FOX News personality Sean Hannity and former Arkansas Governor Mike Huckabee are planning to send North Korean defector and author Yeonmi Park to go on tour to U.S. colleges to speak out against the critical race theory teachings of various educational institutions in the country.
Park recently made headlines when she blew the whistle on how professors in Columbia University, where she studied as a young woman, blamed today's problems on "white men."
"I couldn't believe why people were hating their own people that much," Park said during a conversation with Huckabee and Hannity, as reported by Newsweek. She likened America's classroom with that of North Korea's, where she fled from as a teen to China and then eventually to the U.S.
"I literally crossed the Gobi desert to be free and now I thought I live in a country where I can say what I believe and have my freedom to think," Park lamented. "However, now I have to constantly censor my speech, because in the name of a safe space."
Park shared that Columbia University censored its students on the topics that they "can't talk about," causing her to become "concerned if America is not free, I think there is no place else left that is free."

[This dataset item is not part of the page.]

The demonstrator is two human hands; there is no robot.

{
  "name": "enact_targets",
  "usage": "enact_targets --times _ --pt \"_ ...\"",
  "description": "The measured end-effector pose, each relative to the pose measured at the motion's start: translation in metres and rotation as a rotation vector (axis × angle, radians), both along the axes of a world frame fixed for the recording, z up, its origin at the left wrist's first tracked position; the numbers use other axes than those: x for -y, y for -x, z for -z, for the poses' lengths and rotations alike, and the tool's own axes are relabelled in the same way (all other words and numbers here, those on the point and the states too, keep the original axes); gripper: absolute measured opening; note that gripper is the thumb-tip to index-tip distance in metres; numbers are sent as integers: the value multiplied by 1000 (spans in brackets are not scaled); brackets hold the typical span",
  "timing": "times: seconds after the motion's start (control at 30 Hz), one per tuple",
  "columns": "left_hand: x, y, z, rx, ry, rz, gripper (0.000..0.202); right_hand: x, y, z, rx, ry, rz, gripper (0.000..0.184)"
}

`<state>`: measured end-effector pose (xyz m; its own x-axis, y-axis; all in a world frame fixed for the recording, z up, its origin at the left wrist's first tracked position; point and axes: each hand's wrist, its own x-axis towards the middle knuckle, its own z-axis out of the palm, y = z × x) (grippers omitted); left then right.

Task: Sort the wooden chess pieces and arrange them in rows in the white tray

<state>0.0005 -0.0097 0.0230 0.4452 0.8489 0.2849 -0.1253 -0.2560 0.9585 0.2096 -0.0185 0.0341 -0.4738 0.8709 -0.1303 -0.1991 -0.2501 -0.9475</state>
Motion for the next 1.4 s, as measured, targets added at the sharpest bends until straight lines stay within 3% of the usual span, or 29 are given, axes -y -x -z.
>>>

Hannity admitted that he wasn't really "shocked" to hear about wokeness at U.S. colleges that promote "cancel culture" and political correctness in this day and age. Huckabee, a former Republican presidential candidate and former Baptist pastor, suggested that Park should go on a bus tour across U.S. colleges to speak out against wokeness in American educational institutions. When asked if she would consider such an endeavor, the North Korean defector said she would.
Hannity warned her, however, that fighting wokeness at U.S. colleges will put her at risk for being protested and cancelled by students and staff. The host said, "Every conservative I know lives through that experience."
Park seemed up for the challenge. The North Korea defector admitted that her "used-to-be enemy" was Kim Jong Un, the communist country's leader who had her on his "killing list" for "many years" because she had been speaking out about the suffering of North Koreans under his regime. She shared that her "original family" were punished and now, "so many Marxists and Communists and Maoists, Leninists" have sent her death threats.
The 27 year old North Korean defector escaped the regime as a 13 year old and in 2016 transferred from a South Korean university to the Ivy League school of Columbia University. According to Insider, the 27 year old has often spoken out about North Korea and its regime and at times had commented on Asian and American politics. She is also the author of a memoir called "In Order to Live: A North Korean Girl's Journey to Freedom," which was released in 2015.
FOX West Texas reported Park was recently at Angelo State University, where the Texas Tech University Free Market Institute sponsored her appearance at an event where the activist spoke about her experiences as a North Korean defector.